--- WORK TASK ---
Exactly the lines from the one with "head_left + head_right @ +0" through the end of the data below must be set down, and no pictures with them.

--- DATASET EXCERPT ---
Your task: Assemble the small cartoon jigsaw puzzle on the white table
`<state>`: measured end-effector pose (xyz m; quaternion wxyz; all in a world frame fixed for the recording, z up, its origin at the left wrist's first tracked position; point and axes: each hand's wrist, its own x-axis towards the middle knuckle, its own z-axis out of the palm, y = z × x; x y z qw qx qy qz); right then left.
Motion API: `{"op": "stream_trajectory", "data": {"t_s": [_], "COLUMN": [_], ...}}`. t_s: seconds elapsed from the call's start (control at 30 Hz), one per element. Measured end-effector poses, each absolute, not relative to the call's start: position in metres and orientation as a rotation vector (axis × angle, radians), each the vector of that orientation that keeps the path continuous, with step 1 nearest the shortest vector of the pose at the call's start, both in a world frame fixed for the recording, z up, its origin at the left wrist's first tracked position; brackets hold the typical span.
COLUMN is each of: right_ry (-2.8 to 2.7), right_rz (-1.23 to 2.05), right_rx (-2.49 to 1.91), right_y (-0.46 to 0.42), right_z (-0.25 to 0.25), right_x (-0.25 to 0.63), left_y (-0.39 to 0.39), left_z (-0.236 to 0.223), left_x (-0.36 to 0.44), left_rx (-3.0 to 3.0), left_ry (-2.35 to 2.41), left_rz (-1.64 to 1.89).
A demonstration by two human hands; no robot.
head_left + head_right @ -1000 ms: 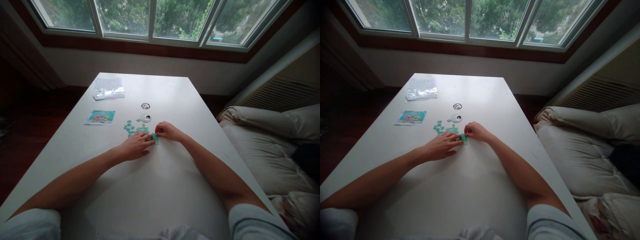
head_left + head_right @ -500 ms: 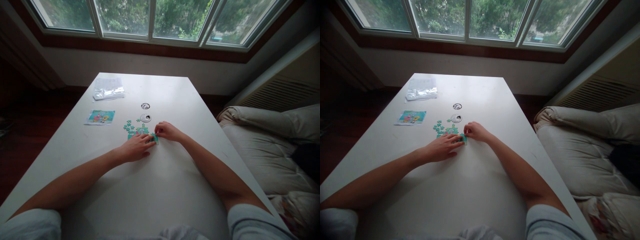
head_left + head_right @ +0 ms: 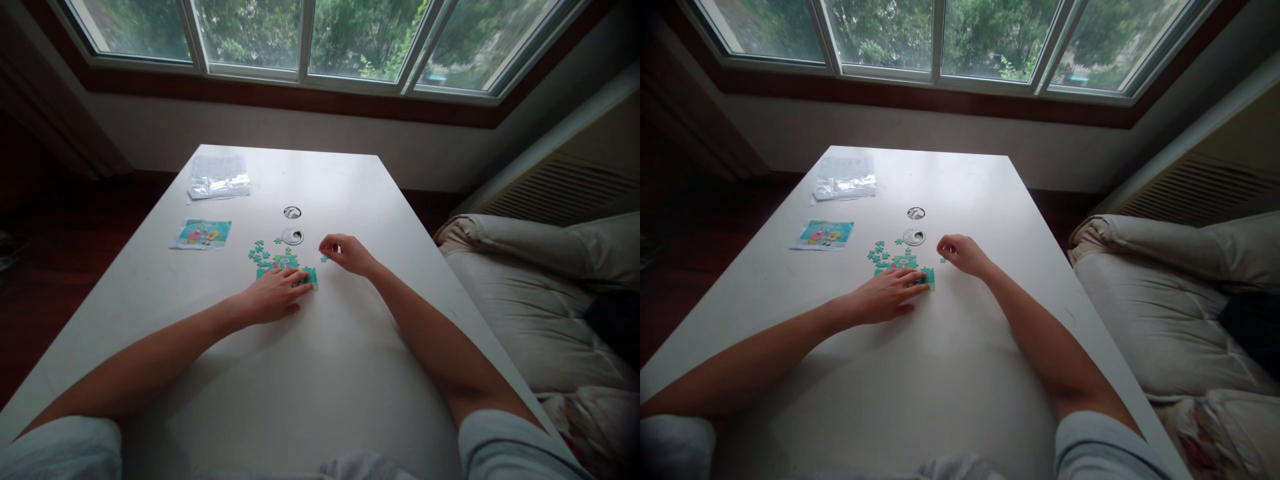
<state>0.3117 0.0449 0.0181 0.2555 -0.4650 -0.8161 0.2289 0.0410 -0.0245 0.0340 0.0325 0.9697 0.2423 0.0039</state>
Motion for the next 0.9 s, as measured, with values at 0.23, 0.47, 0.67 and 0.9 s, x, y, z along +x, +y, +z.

--- WRITTEN RESPONSE ---
head_left + head_right @ +0 ms: 
<state>0.3117 0.0449 0.0181 0.2555 -0.4650 -0.8161 0.2289 0.0410 -0.0245 0.0340 0.0325 0.9697 0.2423 0.0039</state>
Motion for the next 0.9 s, as measured, with values at 0.23, 0.47, 0.67 and 0.9 s, x, y, z along +x, +y, +z.

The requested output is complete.